The proposed work addresses these gaps by introducing a Universal Droop Controller (UDC) in grid-forming mode, designed to enhance both precision and resilience in microgrid control. Unlike prior methods, the UDC integrates GAMS-enabled optimization to maximize load and resource allocation dynamically, ensuring efficient economic dispatch across DERs. Additionally, the UDC incorporates fault localization capabilities by using grid-forming inverters with PMU functionalities, which enable real-time fault detection and response. This approach not only achieves high precision in voltage and frequency control but also supports resilient, autonomous operation during low-frequency, high-impact events, fulfilling key requirements for modern, reliable microgrids as resiliency-enhancing tools [
22,
26]. Summarized below are the major contributions of the proposed model:
Achieving accurate voltage/frequency control under varied line conditions.
Using integrated frameworks for real-time load and resource allocation across multiple DERs.
Integrating grid-forming inverter with phasor measuring capabilities for real-time network monitoring and fault detection to ensure network stability.
Maintaining autonomous operation (resilient) during high-impact disruptions (loss of distribution line, loads, and DERs).
Supporting stable performance in both grid-tied and islanded microgrids.
2. Materials and Methods
Proposed Integrated Framework
The proposed framework is shown in
Figure 1, depicting the step-by-step procedures for implementing the integrated solution for grid stability and resilience enhancement.

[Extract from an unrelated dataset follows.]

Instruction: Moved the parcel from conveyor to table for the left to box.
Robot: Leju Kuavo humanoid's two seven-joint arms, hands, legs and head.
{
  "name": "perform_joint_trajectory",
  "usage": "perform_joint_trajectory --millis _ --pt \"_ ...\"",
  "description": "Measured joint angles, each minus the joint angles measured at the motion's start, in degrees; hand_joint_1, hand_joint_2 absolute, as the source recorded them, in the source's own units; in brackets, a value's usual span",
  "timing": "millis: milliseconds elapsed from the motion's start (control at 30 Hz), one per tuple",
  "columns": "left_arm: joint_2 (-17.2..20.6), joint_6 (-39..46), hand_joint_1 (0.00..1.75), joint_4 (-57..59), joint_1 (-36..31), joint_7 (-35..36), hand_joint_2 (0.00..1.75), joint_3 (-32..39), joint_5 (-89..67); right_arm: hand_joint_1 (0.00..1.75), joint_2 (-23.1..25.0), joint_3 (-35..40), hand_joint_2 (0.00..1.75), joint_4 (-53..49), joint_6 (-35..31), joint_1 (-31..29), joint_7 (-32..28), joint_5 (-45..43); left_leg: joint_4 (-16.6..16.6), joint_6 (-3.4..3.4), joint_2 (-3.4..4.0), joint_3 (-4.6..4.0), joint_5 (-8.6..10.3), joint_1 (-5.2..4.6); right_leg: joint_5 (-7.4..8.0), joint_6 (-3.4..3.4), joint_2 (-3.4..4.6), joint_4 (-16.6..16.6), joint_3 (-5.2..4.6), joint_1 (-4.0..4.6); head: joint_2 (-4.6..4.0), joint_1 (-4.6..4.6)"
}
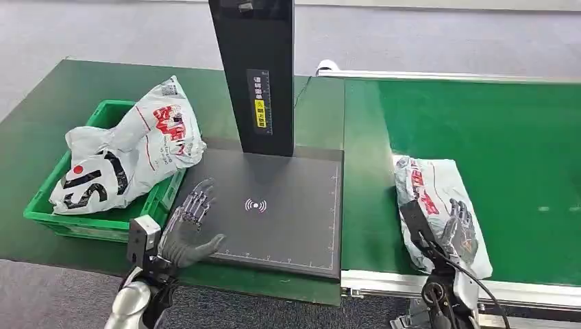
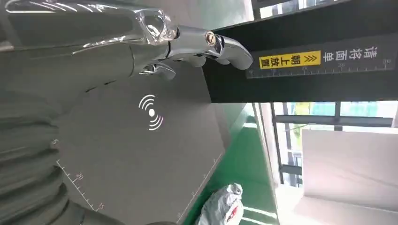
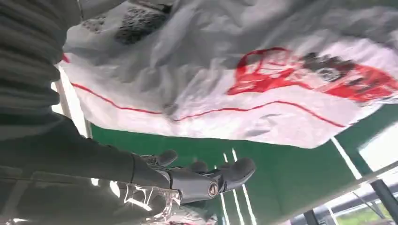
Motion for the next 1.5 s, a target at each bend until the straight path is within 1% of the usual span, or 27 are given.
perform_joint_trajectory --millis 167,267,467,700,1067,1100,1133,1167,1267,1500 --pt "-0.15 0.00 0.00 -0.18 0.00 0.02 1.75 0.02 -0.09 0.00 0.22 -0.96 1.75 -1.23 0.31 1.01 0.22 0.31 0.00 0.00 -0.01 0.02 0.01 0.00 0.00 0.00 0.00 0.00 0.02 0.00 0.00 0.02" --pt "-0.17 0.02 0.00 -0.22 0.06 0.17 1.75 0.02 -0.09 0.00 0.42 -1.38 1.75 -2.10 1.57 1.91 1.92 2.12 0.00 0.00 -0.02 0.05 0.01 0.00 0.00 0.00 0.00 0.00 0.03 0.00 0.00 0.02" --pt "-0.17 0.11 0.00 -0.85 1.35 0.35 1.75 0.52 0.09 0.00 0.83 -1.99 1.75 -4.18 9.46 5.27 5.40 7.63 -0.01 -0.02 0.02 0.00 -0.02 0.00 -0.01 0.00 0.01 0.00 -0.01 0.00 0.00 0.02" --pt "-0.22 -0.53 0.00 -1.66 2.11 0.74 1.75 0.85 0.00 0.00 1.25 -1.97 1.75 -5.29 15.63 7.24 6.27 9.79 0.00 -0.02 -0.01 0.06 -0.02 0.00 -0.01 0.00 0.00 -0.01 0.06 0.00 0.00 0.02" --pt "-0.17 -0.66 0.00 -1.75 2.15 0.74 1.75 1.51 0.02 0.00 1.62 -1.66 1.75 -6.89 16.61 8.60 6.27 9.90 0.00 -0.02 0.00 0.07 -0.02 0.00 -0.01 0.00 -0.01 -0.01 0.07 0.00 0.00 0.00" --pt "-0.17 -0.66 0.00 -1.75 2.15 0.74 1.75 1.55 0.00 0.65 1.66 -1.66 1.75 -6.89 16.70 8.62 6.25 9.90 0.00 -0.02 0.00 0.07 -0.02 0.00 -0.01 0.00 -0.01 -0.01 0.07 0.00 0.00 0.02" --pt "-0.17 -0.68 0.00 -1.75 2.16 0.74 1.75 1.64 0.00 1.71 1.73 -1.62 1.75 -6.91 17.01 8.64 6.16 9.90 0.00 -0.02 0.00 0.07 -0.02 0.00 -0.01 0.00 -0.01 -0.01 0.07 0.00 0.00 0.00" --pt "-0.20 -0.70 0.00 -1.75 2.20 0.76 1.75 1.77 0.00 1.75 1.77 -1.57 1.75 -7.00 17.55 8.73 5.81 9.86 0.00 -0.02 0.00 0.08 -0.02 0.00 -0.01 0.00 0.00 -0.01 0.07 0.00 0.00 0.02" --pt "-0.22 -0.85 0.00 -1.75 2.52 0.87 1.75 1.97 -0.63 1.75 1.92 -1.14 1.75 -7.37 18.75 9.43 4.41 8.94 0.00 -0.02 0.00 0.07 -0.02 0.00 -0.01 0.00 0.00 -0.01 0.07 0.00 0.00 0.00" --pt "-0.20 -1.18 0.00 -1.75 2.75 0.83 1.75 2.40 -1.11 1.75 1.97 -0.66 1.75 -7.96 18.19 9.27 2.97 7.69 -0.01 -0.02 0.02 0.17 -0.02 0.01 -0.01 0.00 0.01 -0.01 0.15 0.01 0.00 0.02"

The optimization model is divided into two parts, namely, (i) MATLAB-Simulink electrical network modeling and (ii) GAMS numerical optimization. A seamless data exchange is established between the electrical network model in Simulink and the GAMS environment through the MATLAB workspace and Excel file. MATLAB-Simulink simulates the power flow of the unbalanced three-phase of the modeled network. The electrical network consists of multiple DERs which are inverter-based with grid-forming GF-UDC controllers. The Simulink model of the electrical network incorporates four UDCs in the grid forming inverters provisioned with systemic parametric variables tuning using an enhanced system transfer function.
Figure 2 shows GF-UDC which self-synchronizes with the grid.

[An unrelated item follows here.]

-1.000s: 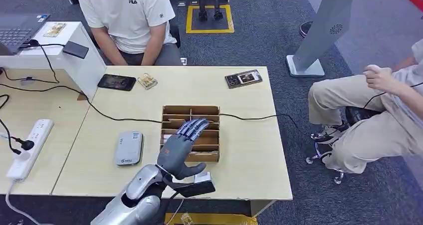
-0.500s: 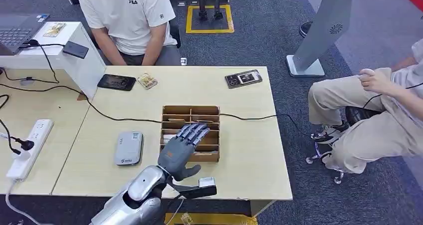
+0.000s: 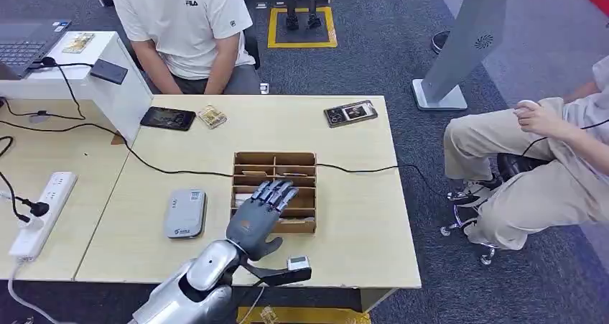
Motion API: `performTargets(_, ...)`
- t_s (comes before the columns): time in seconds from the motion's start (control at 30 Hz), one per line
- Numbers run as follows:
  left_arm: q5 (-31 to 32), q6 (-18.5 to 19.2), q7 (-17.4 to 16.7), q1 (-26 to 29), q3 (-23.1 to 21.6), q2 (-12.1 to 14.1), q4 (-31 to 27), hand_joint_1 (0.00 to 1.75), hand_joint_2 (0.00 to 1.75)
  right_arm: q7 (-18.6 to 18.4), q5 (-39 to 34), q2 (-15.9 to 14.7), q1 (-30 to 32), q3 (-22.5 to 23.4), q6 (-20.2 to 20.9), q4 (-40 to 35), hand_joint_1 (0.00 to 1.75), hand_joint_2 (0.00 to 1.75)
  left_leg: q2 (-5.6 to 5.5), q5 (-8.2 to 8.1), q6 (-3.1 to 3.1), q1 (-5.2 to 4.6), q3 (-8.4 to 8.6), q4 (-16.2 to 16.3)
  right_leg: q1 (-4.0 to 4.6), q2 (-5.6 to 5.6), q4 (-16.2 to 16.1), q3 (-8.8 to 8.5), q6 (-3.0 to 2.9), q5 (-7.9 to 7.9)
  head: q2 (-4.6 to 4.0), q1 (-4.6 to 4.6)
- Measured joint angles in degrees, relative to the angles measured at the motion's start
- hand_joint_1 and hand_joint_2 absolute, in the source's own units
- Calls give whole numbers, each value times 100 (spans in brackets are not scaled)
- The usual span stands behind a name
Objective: Pass the card to the sensor for recognition and then transmit it.
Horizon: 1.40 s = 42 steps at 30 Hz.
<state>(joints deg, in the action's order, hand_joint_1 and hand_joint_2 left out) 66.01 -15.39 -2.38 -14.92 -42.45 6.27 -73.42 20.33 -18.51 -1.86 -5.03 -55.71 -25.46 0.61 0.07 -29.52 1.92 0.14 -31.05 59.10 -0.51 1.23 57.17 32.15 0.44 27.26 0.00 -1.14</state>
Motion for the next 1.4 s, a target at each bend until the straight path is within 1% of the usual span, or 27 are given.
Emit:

The inverter's current-limiting capability is implemented through software control (algorithm), which operates based on the outer and firing control loops. These loops as shown in
Figure 3, incorporate GAMS numerical optimization to determine reference values for generating firing signals within the current control block. The load's active and reactive power controls are optimized via GAMS, and provide inputs to the supplementary and outer control loops, effectively constraining the current drawn from the inverters. The active power controller stabilizes the inverter's voltage output by adjusting voltage differences between the grid and inverter. GF-UDC enables voltage and frequency management in island modes, improving power system stability.

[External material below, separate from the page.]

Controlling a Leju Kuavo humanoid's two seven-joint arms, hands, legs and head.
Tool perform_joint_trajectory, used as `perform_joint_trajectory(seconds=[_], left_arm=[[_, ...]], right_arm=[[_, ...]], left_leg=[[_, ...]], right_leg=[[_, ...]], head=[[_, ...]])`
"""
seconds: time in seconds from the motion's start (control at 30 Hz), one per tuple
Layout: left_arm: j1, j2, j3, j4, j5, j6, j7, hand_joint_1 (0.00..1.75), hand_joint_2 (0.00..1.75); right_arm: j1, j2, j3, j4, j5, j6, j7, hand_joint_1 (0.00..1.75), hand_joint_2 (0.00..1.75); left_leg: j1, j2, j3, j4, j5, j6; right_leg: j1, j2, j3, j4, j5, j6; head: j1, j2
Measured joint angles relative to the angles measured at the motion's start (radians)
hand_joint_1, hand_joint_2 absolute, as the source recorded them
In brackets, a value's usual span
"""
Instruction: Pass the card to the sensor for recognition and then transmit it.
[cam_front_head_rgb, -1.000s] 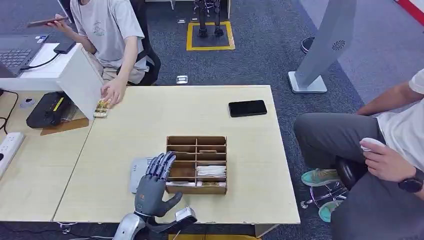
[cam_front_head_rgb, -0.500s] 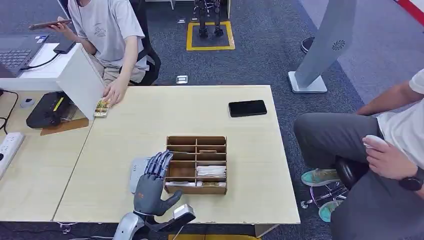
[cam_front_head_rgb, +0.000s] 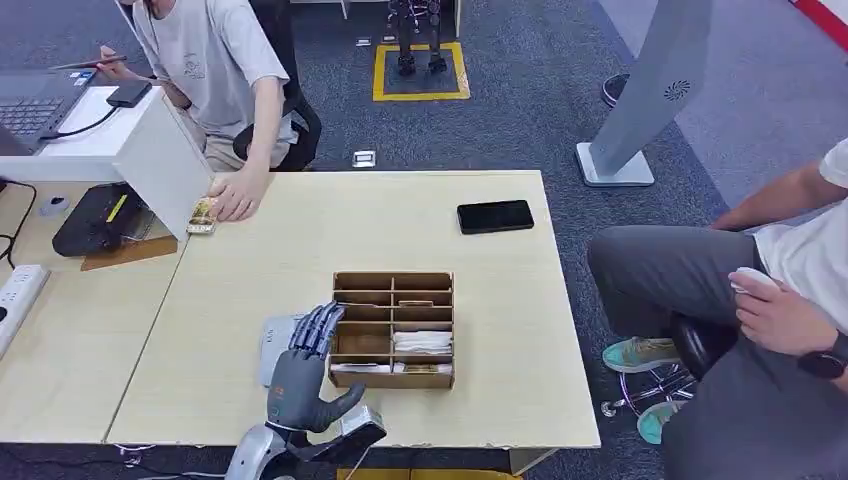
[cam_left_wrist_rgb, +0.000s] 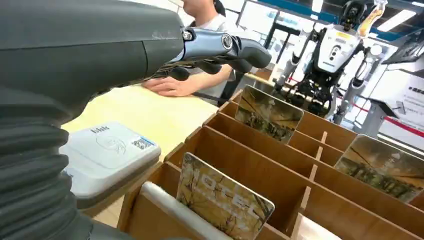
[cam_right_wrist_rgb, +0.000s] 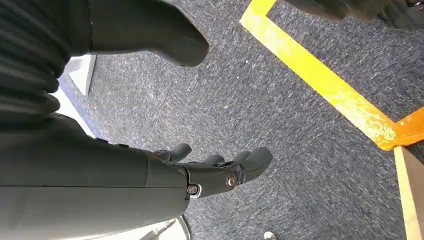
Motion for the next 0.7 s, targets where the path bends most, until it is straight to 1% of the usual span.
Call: perform_joint_trajectory(seconds=[0.27, 0.7], left_arm=[[0.002, 0.000, -0.006, -0.002, 0.036, -0.031, -0.024, 0.00, 1.75], [0.002, 0.000, -0.026, -0.002, 0.056, -0.044, -0.039, 0.00, 1.75]], right_arm=[[0.000, 0.000, 0.000, 0.000, 0.000, 0.000, -0.006, 0.00, 1.75], [-0.001, 0.000, 0.000, 0.000, 0.001, 0.000, -0.007, 0.00, 1.75]], left_leg=[[0.000, 0.000, 0.000, 0.000, 0.000, 0.000], [0.000, 0.000, 0.000, 0.000, 0.000, 0.000]], right_leg=[[0.000, 0.000, 0.000, 0.000, 0.000, 0.000], [0.000, 0.000, 0.000, 0.000, 0.000, 0.000]], head=[[0.000, 0.000], [0.000, 0.000]])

On the other hand, GAMS performs the numerical optimization of the simulated electrical network using (a Mixed-Integer Linear Programming) MINLP solver. The MINLP solver handles DER allocation, generation cost minimization, load management, load curtailment, switching operations, and microgrid formation. This is a two-layer operation. The Simulink model calls the optimized DERs and switches from GAMS, streamlining integration and improving network stability and resilience while reducing simulation convergence time.
The integrated solution framework flow chart is presented in
Figure 4. The design framework in
Figure 4 includes several key components: first, a robust Grid-Forming Inverter (GFI) implemented to enhance grid resilience by minimizing active power oscillations throughout the network. Second, dynamic load control mechanisms are employed to adaptively manage loads based on available resources and system constraints.
Third, microgrid formation is guided by GAMS optimization outputs, aligning with specified objective functions and constraints to ensure resilient operation. Finally, optimized switch control is incorporated to maximize load in cases of main grid failures, distribution line disruptions, or DER losses.
Figure 5 illustrates the typical import of GAMS numerical optimization on the inverter UDC control mechanism in limiting the current drawn from the inverter per unit of time.
Mathematical Modeling
Base Droop Control Equations
1. Frequency Droop Control Law:
2. Voltage Droop Control Law:
where
,
: nominal/reference frequency and voltage
, : nominal/reference/scheduled active and reactive power
, : Measured output active and reactive power
, : Frequency droop and voltage droop coefficients
Dynamic Modeling of Droop Control with Inverter
The inverter dynamics has been incorporated using first order filter as shown in equations that follows:
A. Active Power Dynamics:
where , comes from droop control laws in equations (1) and (2). , are active and reactive power time constants.
Secondary Control (PI Controller Restoration)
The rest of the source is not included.